Take St. Augustine’s Alexander “Zander” Morton, for instance. The former (2002) ESA Junior Men’s champ had no problem adjusting to the professional scheme last year–bagging solid results throughout the ’03 East Coast pro comp season and in the many Billabong Pro Junior events. And why wouldn’t he? Zander happens to have the same bloodline as North Florida sensation Asher Nolan–his first cousin. And dizzying hometown inspiration from St. Augustine pacemakers like Gabe Kling and Jeremy Creter have helped Zander to develop a well-rounded, powerful style that’s notoriously lethal in both competition and the freesurfing circuit. But despite all the globetrotting and tactic planning, he still manages to provide detailed reports on all the ’core East Coast contests as one of Eastern Surf Magazine’s favored assignment writers.
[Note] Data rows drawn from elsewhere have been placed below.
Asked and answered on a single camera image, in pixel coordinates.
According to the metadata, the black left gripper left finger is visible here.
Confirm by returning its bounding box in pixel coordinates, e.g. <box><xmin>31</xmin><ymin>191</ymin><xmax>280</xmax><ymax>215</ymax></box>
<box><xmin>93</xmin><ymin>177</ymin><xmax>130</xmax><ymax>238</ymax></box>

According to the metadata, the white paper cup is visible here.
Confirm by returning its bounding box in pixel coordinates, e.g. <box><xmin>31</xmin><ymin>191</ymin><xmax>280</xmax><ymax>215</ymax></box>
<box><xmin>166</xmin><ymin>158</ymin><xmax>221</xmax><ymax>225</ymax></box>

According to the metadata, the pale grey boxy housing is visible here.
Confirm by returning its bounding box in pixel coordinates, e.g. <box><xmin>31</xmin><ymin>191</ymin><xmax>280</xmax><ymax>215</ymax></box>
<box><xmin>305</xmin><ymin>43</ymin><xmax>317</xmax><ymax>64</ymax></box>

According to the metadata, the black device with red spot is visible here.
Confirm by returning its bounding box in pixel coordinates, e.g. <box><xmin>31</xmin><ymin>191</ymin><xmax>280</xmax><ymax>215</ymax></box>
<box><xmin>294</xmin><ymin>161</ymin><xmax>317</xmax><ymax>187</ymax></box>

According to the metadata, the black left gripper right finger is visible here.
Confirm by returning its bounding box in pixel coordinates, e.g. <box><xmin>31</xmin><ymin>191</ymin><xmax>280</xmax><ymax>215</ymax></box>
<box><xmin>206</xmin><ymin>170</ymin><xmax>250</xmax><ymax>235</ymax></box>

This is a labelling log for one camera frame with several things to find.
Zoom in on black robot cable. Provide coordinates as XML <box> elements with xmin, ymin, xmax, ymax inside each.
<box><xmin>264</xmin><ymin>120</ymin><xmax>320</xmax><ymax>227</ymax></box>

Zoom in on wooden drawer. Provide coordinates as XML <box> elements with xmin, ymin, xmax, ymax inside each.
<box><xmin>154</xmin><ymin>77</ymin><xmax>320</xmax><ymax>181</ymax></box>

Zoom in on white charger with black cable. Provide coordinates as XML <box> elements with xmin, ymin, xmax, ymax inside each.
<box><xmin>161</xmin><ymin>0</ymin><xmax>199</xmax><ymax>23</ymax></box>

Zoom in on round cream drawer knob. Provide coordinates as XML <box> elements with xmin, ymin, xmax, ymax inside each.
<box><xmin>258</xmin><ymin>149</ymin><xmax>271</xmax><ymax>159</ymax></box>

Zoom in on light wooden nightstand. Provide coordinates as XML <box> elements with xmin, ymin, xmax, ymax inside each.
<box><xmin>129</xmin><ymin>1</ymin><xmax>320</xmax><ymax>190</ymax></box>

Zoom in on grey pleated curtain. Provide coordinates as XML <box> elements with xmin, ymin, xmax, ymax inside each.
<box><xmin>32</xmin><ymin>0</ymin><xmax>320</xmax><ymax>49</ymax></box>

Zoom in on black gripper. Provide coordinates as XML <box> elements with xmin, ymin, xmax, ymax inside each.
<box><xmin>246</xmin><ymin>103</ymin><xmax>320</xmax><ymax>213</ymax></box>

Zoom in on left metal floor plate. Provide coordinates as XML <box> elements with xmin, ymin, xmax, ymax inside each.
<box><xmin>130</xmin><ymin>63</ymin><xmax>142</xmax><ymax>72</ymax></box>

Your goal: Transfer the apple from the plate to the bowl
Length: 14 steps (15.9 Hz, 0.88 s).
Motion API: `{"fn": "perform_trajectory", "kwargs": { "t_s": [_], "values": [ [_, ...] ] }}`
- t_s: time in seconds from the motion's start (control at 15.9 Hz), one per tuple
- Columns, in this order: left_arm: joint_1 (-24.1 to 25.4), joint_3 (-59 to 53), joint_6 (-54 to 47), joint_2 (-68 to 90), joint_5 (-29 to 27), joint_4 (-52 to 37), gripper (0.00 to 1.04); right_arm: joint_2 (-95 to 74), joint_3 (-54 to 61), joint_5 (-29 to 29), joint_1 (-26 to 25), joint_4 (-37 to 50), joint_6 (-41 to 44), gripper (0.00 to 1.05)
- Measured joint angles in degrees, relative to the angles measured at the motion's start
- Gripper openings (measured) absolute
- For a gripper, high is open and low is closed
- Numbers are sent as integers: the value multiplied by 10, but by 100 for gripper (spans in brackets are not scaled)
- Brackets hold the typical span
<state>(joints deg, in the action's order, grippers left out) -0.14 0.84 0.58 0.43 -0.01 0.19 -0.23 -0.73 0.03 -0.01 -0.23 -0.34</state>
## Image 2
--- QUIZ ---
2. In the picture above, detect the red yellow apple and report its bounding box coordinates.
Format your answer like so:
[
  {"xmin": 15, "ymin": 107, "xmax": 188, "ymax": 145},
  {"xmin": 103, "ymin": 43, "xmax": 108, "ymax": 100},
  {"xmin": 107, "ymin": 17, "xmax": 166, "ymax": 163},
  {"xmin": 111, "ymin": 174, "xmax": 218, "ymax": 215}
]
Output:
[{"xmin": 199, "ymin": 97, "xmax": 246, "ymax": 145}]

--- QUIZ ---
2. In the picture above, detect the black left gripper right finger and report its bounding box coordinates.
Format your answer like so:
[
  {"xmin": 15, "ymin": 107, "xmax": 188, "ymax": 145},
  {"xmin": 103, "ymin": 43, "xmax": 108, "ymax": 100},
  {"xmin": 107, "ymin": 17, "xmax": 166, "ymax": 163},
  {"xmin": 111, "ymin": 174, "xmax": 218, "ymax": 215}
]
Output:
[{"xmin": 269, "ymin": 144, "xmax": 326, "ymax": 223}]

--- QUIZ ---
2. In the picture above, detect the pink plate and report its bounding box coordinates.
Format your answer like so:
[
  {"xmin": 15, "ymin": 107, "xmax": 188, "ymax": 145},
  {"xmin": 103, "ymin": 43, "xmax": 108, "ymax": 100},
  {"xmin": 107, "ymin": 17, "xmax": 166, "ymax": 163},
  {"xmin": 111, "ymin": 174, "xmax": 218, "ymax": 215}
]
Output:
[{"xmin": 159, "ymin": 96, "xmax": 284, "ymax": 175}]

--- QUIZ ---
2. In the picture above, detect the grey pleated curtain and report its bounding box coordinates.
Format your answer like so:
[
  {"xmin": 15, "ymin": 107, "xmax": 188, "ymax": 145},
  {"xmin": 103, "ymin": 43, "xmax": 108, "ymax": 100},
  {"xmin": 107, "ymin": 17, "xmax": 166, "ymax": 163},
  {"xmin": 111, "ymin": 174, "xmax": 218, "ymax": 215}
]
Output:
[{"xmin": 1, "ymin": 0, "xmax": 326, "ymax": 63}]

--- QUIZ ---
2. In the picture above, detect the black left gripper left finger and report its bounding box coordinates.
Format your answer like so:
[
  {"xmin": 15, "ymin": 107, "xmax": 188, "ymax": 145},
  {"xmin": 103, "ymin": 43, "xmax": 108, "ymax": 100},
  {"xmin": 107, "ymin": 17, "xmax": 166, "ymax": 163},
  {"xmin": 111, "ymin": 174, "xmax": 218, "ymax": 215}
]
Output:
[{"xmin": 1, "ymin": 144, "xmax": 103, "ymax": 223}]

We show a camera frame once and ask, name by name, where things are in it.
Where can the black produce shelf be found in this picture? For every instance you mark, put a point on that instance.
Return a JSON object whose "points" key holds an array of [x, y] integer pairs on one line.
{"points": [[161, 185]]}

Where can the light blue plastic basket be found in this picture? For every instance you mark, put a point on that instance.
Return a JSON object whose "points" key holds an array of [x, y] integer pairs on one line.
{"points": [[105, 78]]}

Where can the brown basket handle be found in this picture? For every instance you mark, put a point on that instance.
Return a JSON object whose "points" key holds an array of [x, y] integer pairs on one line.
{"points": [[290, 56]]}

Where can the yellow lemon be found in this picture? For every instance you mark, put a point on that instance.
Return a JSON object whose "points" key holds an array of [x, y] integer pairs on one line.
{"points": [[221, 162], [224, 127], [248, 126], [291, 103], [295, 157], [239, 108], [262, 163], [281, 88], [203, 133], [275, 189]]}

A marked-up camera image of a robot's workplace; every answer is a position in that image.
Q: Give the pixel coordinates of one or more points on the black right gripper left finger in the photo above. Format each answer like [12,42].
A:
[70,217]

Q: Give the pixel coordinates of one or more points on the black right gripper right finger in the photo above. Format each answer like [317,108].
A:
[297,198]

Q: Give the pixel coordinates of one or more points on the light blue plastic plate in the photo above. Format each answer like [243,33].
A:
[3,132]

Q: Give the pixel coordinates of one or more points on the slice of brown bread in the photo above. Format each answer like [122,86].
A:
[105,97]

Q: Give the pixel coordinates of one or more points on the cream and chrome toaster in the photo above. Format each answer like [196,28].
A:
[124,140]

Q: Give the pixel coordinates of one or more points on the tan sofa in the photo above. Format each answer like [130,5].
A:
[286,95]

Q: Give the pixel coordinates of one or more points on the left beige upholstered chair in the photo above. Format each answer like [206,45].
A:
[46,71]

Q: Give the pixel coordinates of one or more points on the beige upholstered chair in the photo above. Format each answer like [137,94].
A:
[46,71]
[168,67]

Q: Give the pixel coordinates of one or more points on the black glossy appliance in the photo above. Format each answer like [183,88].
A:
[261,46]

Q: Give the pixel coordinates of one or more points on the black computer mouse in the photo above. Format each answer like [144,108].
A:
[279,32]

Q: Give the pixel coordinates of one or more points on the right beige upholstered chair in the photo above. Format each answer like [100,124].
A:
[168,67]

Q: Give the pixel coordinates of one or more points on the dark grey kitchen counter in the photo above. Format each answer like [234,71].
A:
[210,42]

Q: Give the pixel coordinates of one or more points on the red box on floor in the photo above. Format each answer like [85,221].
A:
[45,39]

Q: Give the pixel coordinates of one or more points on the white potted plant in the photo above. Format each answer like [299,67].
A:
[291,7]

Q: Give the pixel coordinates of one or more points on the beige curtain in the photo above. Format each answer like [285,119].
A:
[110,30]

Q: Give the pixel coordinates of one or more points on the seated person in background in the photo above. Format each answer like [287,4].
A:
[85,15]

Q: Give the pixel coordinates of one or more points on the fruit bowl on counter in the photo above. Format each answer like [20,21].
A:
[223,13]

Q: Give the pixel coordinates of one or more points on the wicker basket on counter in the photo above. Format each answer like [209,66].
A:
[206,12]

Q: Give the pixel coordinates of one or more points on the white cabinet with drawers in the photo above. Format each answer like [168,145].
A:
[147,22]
And what does this hot surfing scribe have to say about his wordplay/waveriding balancing act? Well, as of print time he actually had nothing to say. The truth is he couldn’t be reached for comment, as he was busy throwing heat on a photo trip in Puerto Rico with Hurley’s Eastside squad. After all, Morton may have a promising future in surf journalism once the pro surfing gig is over, but let’s face facts. The pen may be mightier than the board in the end–but first thing’s first. –Matt Pruett/Eastern Surf Magazine
Weight: 128 lbs.
From: Saquarema, Brazil
Sponsors:/B> Billabong, Von Zipper, Lui Lui shoes, and Star Point surf shop.
Andy Irons won the Billabong World Junior Championships the first year they were held in 1998. He was already internationally recognized and highly regarded, but it was definitely a significant stepping-stone toward the two ASP World Championship Tour crowns he’s now defending.
Joel Parkinson won the Billabong Pro at Jeffreys Bay as an eighteen-year-old wildcard, leaving most to predict he’d convincingly claim the junior title later that same year on Maui. He did and made the tournament even more prestigious as a result.
Along came 2000–the Championships were held at Makaha, with 48 of the world’s top under-21 surfers in the field. Parko was there following his first tour of duty on the WCT, and consensus said the Coolangatta kid would score back-to-back titles. That year, the backhand surfing of an unknown (to everyone except fellow Brazilian contestants) named Pedro Henrique demonstrated a lack of concern for what others thought would unfold.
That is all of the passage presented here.